Scan the lines below; pull out those with "need".
━━━ RECORDS SUPPLIED ━━━
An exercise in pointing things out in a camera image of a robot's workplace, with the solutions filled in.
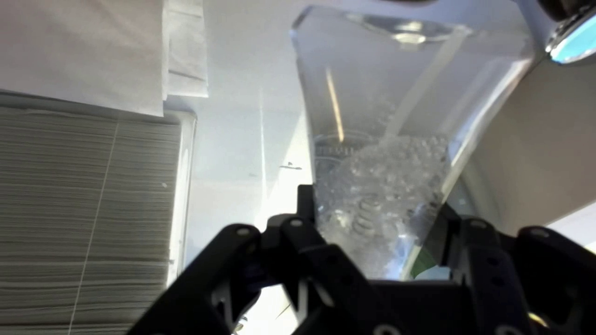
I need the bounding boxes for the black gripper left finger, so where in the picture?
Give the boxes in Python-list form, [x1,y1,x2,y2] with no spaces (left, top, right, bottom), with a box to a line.
[127,184,375,335]

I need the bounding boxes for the clear plastic spray bottle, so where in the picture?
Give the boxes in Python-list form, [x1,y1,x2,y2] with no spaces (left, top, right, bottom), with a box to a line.
[289,5,537,281]

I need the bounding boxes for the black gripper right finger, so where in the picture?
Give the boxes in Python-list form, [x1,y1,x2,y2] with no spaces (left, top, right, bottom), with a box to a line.
[435,203,596,335]

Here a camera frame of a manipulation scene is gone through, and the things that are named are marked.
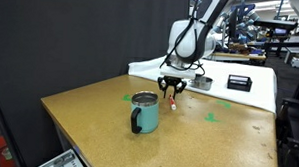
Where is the shiny metal bowl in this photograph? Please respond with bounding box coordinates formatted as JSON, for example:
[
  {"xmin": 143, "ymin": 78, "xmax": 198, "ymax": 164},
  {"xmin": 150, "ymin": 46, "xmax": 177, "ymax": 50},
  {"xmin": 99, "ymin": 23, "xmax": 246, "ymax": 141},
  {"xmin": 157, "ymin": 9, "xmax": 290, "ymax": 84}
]
[{"xmin": 188, "ymin": 74, "xmax": 215, "ymax": 92}]

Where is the cross-shaped green tape mark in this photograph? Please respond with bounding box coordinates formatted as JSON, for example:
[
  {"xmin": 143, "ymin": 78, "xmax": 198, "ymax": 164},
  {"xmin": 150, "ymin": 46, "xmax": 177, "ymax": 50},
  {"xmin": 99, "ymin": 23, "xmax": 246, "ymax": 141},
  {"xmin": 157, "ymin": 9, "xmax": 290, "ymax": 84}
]
[{"xmin": 203, "ymin": 111, "xmax": 222, "ymax": 124}]

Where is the red canister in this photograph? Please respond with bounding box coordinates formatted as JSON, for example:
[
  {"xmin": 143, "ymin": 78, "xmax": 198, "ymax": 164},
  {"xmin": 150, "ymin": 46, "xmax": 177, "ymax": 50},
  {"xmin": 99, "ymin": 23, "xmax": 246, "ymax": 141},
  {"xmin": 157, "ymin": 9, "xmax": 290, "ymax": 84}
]
[{"xmin": 0, "ymin": 135, "xmax": 17, "ymax": 167}]

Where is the white table cloth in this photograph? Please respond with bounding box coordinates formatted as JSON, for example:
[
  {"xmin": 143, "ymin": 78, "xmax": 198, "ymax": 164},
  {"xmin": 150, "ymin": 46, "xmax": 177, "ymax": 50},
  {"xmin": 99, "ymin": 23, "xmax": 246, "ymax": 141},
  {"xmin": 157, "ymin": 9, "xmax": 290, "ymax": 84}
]
[{"xmin": 127, "ymin": 55, "xmax": 279, "ymax": 114}]

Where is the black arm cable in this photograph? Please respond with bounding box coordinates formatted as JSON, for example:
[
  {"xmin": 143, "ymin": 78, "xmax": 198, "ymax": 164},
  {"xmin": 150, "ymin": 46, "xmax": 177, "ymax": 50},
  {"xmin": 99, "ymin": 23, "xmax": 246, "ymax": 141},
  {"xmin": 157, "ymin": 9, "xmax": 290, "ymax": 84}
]
[{"xmin": 159, "ymin": 0, "xmax": 210, "ymax": 77}]

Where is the black backdrop curtain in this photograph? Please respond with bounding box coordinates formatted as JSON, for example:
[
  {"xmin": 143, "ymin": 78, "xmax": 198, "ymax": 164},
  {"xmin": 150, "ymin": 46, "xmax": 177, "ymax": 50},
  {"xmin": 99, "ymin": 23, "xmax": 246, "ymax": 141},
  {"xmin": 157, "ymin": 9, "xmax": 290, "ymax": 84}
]
[{"xmin": 0, "ymin": 0, "xmax": 190, "ymax": 167}]

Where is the L-shaped green tape mark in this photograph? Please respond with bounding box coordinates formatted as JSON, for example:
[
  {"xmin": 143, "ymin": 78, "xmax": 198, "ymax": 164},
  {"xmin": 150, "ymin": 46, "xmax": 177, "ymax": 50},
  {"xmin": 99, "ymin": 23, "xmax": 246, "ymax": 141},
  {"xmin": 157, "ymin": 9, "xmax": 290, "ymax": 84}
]
[{"xmin": 216, "ymin": 100, "xmax": 233, "ymax": 109}]

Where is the black background desk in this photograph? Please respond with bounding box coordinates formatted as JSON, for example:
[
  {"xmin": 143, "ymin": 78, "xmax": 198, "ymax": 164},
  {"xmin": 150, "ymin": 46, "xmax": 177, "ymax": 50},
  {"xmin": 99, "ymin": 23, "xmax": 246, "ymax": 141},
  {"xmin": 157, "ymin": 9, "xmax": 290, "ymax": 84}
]
[{"xmin": 253, "ymin": 18, "xmax": 299, "ymax": 60}]

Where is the black rectangular box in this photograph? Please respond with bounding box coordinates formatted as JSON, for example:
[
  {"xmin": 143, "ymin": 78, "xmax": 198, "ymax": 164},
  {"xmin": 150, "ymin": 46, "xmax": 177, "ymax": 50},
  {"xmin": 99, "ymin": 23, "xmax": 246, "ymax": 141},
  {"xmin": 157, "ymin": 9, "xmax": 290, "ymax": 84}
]
[{"xmin": 226, "ymin": 73, "xmax": 254, "ymax": 93}]

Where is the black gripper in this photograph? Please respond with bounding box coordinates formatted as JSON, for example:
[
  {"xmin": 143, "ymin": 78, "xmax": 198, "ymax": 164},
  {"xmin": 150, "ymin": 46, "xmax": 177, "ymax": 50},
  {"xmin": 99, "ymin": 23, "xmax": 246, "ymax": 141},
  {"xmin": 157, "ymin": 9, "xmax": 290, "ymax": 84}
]
[{"xmin": 156, "ymin": 75, "xmax": 188, "ymax": 100}]

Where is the black equipment cart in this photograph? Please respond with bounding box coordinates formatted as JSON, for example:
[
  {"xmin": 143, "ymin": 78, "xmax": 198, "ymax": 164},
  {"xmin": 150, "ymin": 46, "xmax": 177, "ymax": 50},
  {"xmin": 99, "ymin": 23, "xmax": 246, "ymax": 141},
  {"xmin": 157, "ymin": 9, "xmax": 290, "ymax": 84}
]
[{"xmin": 275, "ymin": 51, "xmax": 299, "ymax": 167}]

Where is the teal mug with black handle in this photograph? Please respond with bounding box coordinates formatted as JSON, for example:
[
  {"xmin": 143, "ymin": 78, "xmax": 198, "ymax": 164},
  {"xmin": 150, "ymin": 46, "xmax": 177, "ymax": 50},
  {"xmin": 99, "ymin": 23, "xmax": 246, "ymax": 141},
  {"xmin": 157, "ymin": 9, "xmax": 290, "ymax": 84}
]
[{"xmin": 129, "ymin": 90, "xmax": 160, "ymax": 136}]

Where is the red and white marker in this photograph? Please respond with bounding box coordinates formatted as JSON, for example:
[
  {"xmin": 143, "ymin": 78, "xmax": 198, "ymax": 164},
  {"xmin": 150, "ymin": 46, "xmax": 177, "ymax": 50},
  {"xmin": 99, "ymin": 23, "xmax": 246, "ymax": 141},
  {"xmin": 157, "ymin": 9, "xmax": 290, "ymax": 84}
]
[{"xmin": 168, "ymin": 93, "xmax": 178, "ymax": 111}]

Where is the wooden background table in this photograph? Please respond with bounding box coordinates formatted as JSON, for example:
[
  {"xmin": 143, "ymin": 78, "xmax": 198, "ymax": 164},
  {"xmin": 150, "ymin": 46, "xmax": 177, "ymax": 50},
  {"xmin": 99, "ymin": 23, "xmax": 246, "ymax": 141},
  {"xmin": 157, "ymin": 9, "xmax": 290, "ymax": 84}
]
[{"xmin": 209, "ymin": 51, "xmax": 268, "ymax": 64}]

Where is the white electronic device box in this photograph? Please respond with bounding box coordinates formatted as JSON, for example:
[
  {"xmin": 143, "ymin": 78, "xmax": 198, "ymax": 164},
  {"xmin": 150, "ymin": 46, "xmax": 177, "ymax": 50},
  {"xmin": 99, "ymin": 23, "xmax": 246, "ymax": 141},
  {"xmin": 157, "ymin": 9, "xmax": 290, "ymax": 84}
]
[{"xmin": 35, "ymin": 148, "xmax": 88, "ymax": 167}]
━━━
*WRITTEN RESPONSE*:
I need the bounding boxes for the black gripper left finger, so where in the picture?
I need the bounding boxes for the clear plastic spray bottle, so where in the picture?
I need the bounding boxes for the black gripper right finger, so where in the picture?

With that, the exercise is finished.